Site@School slideshow_full.php album_name Parameter SQL Injection

2008-01-04T00:00:00
ID SITEATSCHOOL_ALBUM_NAME_SQL_INJECTION.NASL
Type nessus
Reporter Tenable
Modified 2018-07-27T00:00:00

Description

The remote host is running Site@School, an open source, PHP-based, content management system intended for primary schools.

The version of this software installed on the remote host fails to sanitize user-supplied input to the 'album_name' parameter of the 'starnet/addons/slideshow_full.php' script before using it in a database query. Provided PHP's 'magic_quotes_gpc' setting is disabled, an attacker may be able to exploit this issue to manipulate database queries, leading to disclosure of sensitive information, modification of data, or attacks against the underlying database.

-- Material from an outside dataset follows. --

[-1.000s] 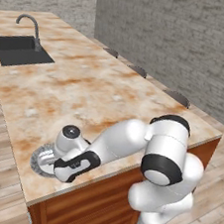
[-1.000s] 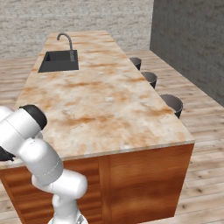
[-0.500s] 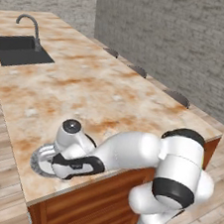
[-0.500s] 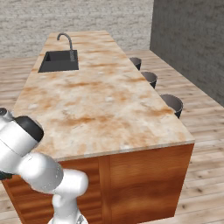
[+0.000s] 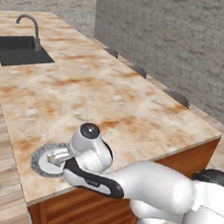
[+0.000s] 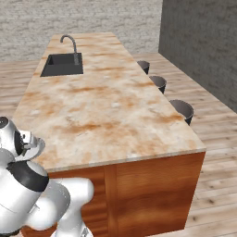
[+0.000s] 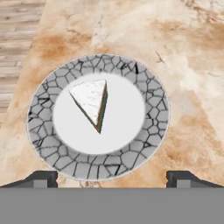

                                        
                                            #
# (C) Tenable Network Security, Inc.
#

include("compat.inc");

if (description)
{
  script_id(29835);
  script_version("1.18");

  script_cve_id("CVE-2008-0129");
  script_bugtraq_id(27120);
  script_xref(name:"EDB-ID", value:"4832");

  script_name(english:"Site@School slideshow_full.php album_name Parameter SQL Injection");
  script_summary(english:"Tries to generate a SQL syntax error");

 script_set_attribute(attribute:"synopsis", value:
"The remote web server contains a PHP script that is prone to a SQL
injection attack." );
 script_set_attribute(attribute:"description", value:
"The remote host is running Site@School, an open source, PHP-based,
content management system intended for primary schools. 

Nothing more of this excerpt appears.